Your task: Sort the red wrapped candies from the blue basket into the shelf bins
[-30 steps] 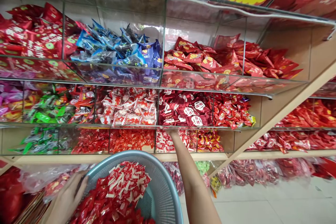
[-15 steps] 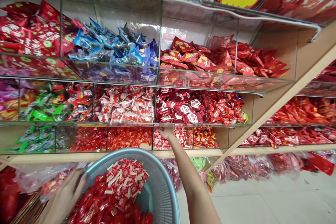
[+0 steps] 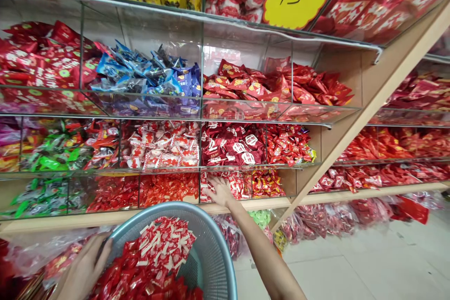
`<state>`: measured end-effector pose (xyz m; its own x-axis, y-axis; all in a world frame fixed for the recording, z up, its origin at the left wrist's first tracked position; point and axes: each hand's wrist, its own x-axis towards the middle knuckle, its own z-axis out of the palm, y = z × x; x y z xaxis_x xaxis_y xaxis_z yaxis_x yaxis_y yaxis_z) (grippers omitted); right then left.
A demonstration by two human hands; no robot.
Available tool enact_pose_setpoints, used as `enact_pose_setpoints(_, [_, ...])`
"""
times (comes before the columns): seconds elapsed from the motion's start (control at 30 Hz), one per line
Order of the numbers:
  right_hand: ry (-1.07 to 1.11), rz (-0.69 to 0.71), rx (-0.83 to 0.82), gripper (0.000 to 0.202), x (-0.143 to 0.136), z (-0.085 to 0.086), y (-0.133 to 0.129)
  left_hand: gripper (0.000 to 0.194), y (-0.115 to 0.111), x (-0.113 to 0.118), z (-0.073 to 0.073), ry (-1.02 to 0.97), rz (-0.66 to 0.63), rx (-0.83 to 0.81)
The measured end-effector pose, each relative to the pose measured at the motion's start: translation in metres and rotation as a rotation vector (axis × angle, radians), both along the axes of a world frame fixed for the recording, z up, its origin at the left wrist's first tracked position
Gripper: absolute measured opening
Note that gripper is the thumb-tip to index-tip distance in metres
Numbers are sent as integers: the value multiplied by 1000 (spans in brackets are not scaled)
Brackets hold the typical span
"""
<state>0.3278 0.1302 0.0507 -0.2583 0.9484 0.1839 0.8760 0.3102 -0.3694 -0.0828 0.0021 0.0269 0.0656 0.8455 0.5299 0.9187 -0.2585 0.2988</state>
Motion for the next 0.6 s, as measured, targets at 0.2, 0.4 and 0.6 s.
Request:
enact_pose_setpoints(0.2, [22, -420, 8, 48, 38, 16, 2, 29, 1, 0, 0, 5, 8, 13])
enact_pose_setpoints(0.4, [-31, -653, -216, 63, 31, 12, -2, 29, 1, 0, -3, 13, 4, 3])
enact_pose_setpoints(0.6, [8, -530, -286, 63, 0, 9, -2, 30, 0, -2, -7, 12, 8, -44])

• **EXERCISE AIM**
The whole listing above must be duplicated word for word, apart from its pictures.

• **TASK OUTPUT**
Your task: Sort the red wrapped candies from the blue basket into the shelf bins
[-30 steps] 
[-15 steps] 
[+0 steps] 
`<state>`: measured end-effector pose (xyz m; its own x-axis, y-axis; all in a world frame fixed for the recording, z up, its origin at the left wrist's first tracked position; point and axes: each hand's wrist, its own x-axis towards the middle knuckle, its own z-axis out of the palm, y = z × x; x y z xaxis_x xaxis_y xaxis_z yaxis_x yaxis_y yaxis_z) (grippers omitted); right then left.
A demonstration by two human hands; no robot.
Available tool enact_pose_setpoints, used as `enact_pose_setpoints(_, [_, ...])`
"""
times (comes before the columns): seconds elapsed from the motion's start (control at 30 Hz), one per line
Order of the numbers:
  right_hand: ry (-1.07 to 1.11), rz (-0.69 to 0.71), rx (-0.83 to 0.82), gripper (0.000 to 0.202), x (-0.143 to 0.136), z (-0.085 to 0.086), y (-0.133 to 0.129)
  left_hand: gripper (0.000 to 0.194), y (-0.115 to 0.111), x (-0.113 to 0.118), z (-0.073 to 0.073), ry (-1.02 to 0.97), rz (-0.66 to 0.63), rx (-0.83 to 0.81)
The measured end-effector pose, each relative to the pose measured at the motion's start: translation in metres and rotation as a rotation vector (axis × angle, radians), both along the axes of a world frame fixed for the recording, z up, its origin at the left wrist's first tracked position
Gripper: absolute measured opening
Note that gripper is the thumb-tip to index-tip distance in metres
Numbers are sent as integers: the value multiplied by 1000 (spans in brackets are not scaled)
Brackets hold the typical span
"""
<state>0.3278 0.1302 0.0507 -0.2583 0.9484 0.1839 0.8760 0.3102 -0.3694 -0.0828 0.0021 0.0269 0.0656 0.8455 0.5299 0.9187 -0.2585 0.2988</state>
Motion for the next 0.6 s, as measured, targets at 0.2, 0.4 and 0.6 s.
Request:
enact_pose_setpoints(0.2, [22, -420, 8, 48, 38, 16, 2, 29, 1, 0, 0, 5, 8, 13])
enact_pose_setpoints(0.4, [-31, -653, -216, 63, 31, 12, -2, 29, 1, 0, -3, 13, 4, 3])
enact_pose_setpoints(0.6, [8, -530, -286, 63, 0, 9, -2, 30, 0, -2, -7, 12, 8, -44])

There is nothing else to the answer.